[Date Prev][Date Next][Thread Prev][Thread Next][Date Index][Thread Index]
Re: [bug-gawk] How to convert recognize a string as a Unicode char?
From: |
Assaf Gordon |
Subject: |
Re: [bug-gawk] How to convert recognize a string as a Unicode char? |
Date: |
Tue, 14 May 2019 00:30:34 -0600 |
User-agent: |
Mozilla/5.0 (X11; Linux x86_64; rv:60.0) Gecko/20100101 Thunderbird/60.6.1 |
Hello,
On 2019-05-13 6:05 p.m., Neil R. Ormos wrote:
Peng Yu wrote:
Suppose that there is a file that contains something like the
following, is there a way to recognize as the corresponding Unicode
chars instead of two strings starting with "0x"?
0x2591
0x2592
[...]
gawk --non-decimal-data '{c=0+$0; a=sprintf("%c", c); print length(a); printf
"%s\n", a;}'
For older versions of gawk, you might need a chicane.
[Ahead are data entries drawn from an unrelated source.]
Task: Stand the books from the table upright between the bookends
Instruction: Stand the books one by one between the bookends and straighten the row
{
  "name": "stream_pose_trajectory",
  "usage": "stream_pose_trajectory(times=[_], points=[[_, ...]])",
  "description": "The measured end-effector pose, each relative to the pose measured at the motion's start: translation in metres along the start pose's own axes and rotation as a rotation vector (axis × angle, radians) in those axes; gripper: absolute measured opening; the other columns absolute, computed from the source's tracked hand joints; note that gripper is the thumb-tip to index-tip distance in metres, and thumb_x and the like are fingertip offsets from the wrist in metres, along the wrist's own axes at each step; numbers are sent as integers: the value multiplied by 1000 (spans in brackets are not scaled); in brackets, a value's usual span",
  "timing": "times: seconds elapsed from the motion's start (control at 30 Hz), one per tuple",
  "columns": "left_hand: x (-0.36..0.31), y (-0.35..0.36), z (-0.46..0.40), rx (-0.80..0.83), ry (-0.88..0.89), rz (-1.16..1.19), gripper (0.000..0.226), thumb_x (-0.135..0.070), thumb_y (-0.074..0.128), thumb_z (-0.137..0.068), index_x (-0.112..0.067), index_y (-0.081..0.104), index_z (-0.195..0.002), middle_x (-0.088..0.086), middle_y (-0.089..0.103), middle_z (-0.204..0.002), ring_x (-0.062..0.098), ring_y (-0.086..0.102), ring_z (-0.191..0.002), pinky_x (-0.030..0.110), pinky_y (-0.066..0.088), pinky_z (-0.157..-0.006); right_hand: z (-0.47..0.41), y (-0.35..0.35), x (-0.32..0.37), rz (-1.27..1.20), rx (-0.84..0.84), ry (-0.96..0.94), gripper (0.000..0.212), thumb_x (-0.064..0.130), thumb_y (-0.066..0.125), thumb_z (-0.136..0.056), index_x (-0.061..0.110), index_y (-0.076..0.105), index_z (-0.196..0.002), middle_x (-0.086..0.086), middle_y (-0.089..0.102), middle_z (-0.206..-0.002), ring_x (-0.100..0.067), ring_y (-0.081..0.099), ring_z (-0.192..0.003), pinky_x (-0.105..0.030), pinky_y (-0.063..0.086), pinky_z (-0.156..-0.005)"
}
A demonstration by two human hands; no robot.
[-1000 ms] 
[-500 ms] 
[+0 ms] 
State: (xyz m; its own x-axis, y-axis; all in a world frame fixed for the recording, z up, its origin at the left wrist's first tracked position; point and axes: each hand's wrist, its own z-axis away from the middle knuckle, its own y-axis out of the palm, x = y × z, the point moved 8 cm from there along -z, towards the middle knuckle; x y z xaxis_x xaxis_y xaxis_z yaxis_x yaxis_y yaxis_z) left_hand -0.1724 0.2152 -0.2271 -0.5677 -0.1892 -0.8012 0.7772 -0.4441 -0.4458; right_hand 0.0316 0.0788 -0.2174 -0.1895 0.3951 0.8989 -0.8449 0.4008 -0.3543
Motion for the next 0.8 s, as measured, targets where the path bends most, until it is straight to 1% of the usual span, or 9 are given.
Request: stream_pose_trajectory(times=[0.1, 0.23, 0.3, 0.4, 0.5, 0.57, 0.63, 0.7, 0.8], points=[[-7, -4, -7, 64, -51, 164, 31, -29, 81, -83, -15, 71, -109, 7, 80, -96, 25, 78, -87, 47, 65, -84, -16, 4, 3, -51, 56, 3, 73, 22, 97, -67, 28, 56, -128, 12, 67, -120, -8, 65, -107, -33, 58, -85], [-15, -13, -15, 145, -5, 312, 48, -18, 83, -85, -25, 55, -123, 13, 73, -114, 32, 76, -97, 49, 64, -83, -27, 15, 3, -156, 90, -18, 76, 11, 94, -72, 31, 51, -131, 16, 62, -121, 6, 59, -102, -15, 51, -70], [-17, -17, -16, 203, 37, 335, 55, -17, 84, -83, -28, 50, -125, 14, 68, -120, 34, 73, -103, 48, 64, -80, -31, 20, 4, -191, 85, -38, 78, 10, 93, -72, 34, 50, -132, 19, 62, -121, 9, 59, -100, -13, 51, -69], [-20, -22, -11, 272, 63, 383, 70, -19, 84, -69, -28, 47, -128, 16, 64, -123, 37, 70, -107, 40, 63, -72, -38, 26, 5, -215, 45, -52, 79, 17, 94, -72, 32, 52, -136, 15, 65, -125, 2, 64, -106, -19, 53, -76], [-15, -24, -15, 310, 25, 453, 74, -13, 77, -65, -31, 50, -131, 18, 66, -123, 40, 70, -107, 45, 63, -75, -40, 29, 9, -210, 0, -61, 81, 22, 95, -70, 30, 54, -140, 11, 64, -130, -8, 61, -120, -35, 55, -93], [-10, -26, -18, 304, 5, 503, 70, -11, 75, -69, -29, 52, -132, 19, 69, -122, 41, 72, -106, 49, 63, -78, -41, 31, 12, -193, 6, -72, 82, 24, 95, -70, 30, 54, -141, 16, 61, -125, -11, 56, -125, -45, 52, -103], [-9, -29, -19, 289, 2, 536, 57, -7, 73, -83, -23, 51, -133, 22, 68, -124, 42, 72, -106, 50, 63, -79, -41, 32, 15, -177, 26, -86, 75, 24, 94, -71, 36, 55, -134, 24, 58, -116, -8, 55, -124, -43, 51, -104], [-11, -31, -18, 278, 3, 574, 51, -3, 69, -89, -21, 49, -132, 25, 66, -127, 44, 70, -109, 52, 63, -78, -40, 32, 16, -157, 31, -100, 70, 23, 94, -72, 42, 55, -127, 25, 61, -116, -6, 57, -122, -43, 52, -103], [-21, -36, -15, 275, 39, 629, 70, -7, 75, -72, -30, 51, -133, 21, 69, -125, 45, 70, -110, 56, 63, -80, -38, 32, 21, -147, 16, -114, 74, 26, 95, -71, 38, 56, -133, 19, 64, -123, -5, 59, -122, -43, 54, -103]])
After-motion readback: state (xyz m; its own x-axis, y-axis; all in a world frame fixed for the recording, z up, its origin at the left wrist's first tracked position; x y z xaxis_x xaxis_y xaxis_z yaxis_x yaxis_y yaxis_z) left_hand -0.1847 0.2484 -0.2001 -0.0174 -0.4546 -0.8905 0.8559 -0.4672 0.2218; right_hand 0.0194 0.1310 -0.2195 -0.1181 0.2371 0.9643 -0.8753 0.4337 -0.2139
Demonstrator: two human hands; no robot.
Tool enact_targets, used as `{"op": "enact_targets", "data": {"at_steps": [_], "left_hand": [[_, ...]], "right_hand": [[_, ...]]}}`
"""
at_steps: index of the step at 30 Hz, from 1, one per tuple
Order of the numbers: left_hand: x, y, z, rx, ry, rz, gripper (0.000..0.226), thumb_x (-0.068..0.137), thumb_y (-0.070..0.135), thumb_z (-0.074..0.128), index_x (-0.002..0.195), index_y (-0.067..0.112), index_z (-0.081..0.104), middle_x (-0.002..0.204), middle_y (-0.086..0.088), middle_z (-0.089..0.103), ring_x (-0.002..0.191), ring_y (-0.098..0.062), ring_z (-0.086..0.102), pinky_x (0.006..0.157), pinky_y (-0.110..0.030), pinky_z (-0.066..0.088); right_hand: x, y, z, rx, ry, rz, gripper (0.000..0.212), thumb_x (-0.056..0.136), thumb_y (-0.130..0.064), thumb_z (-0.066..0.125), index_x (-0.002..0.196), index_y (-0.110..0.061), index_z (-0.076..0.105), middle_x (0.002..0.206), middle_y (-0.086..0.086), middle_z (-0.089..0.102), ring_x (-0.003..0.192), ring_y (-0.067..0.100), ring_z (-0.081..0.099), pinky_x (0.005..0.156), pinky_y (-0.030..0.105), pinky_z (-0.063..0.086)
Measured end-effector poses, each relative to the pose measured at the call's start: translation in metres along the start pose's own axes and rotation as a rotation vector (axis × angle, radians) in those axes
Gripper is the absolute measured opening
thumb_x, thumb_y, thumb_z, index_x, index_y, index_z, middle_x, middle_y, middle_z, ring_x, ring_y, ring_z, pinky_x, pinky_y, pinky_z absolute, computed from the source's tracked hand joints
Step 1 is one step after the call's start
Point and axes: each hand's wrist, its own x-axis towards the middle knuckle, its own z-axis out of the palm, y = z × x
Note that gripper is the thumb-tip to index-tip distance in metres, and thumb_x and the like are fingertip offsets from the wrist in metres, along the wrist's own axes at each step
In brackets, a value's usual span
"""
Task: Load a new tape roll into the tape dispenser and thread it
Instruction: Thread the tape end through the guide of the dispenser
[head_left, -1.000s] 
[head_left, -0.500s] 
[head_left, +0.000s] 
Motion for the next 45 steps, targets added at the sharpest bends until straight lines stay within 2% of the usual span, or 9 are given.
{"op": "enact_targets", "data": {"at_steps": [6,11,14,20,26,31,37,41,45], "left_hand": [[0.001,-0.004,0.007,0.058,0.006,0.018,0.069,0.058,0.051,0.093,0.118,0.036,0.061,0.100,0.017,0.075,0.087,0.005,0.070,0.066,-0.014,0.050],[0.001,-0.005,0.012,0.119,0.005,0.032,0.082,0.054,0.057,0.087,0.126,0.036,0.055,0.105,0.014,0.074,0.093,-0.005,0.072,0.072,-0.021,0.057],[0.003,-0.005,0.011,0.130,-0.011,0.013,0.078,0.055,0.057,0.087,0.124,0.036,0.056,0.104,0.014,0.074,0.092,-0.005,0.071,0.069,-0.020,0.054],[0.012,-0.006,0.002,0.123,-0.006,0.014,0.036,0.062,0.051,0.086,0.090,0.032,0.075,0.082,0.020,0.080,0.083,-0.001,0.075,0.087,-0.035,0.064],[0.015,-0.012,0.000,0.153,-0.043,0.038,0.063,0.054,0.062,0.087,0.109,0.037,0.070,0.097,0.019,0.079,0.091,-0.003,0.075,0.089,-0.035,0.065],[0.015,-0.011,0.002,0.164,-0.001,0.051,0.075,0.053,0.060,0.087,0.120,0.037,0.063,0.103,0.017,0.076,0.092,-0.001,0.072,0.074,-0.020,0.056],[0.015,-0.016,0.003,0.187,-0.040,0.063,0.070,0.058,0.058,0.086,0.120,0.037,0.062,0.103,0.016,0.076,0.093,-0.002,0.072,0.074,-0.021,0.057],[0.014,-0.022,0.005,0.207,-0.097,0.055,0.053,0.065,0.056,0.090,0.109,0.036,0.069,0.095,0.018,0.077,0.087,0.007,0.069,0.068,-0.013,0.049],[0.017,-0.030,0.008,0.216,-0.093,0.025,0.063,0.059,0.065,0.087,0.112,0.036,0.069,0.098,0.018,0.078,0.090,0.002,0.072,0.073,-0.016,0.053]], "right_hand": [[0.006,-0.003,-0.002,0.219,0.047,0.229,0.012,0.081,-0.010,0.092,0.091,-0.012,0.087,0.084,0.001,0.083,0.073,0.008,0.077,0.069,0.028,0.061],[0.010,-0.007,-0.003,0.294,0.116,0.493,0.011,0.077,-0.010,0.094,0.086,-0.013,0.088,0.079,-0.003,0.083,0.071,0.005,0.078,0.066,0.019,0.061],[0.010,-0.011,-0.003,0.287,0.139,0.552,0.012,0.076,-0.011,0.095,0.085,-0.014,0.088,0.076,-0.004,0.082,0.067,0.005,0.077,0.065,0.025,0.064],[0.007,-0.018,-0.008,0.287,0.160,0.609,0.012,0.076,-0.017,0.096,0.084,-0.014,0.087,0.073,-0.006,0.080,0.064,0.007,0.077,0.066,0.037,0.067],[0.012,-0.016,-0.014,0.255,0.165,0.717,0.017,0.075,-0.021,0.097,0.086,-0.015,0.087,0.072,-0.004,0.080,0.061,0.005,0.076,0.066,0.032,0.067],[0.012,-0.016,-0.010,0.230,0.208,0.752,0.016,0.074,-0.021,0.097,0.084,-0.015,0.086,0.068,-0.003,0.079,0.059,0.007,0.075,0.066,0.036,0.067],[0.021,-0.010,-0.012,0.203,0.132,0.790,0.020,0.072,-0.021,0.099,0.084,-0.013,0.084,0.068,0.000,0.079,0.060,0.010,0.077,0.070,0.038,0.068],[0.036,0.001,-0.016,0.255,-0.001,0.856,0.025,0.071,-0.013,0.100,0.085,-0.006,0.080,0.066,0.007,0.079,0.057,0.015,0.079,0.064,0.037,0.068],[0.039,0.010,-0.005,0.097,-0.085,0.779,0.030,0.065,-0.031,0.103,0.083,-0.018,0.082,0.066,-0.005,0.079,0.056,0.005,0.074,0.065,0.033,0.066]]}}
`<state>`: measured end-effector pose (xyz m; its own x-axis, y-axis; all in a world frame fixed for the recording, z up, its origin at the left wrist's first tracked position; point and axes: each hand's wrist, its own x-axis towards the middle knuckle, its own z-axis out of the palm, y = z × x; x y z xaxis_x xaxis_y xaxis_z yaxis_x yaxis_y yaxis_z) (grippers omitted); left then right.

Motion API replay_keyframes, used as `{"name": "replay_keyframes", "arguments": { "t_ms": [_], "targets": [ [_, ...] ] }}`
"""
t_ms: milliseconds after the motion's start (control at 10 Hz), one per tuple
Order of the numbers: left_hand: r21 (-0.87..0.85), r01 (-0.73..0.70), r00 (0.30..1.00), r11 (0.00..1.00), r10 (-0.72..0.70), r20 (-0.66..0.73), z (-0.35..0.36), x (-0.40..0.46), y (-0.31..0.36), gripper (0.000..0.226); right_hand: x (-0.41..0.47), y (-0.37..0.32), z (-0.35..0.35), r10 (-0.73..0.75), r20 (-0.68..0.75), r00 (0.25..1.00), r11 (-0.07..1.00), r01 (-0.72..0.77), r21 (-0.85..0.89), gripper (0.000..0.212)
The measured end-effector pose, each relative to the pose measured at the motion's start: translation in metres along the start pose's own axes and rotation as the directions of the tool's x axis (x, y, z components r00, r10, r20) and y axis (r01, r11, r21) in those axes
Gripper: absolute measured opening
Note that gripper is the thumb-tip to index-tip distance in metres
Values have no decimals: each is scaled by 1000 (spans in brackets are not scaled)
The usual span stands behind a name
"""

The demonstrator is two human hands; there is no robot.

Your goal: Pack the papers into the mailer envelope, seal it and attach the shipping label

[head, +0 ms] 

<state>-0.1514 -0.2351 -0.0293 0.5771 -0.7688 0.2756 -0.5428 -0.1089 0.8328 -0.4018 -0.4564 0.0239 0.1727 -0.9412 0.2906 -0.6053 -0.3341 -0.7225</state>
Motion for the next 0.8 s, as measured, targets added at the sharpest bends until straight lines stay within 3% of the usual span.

Or if you can use other tools, coreutils' printf can print
unicode code points directly:
env printf '\u2591\u2592\n'
So just changing '0x' to '\u' and passing on to printf would do the job:
printf "%s\n" 0x2591 0x2592 | sed 's/^0x/\\\\u/g' | xargs -n1 printf
Or,
If you can convert the ASCII to hex (i.e. '0' 'x' '2' '5' '9' '1' to
'\x25\x91'), you can use "iconv" to convert your UTF16BE to UTF-8
(this is a brevity assumption that you only use unicode codepoints up to
0xFFFF, which can be mostly treated as UTF16, if ignoring some edge
cases is acceptable);
printf "%s\n" 2591 2592 \
| basenc --base16 --decode | iconv -f utf16be -t utf8
'basenc' (=base-encode) is a new program in coreutils 8.31.
If you don't have it, using 'xxd' can also work to convert ascii to binary:
printf "%s\n" 2591 2592 | xxd -r -p | iconv -f utf16be -t utf8
There is also the 'uconv' program from the ICU package
(http://site.icu-project.org/) which can do alot more unicode conversions.
-assaf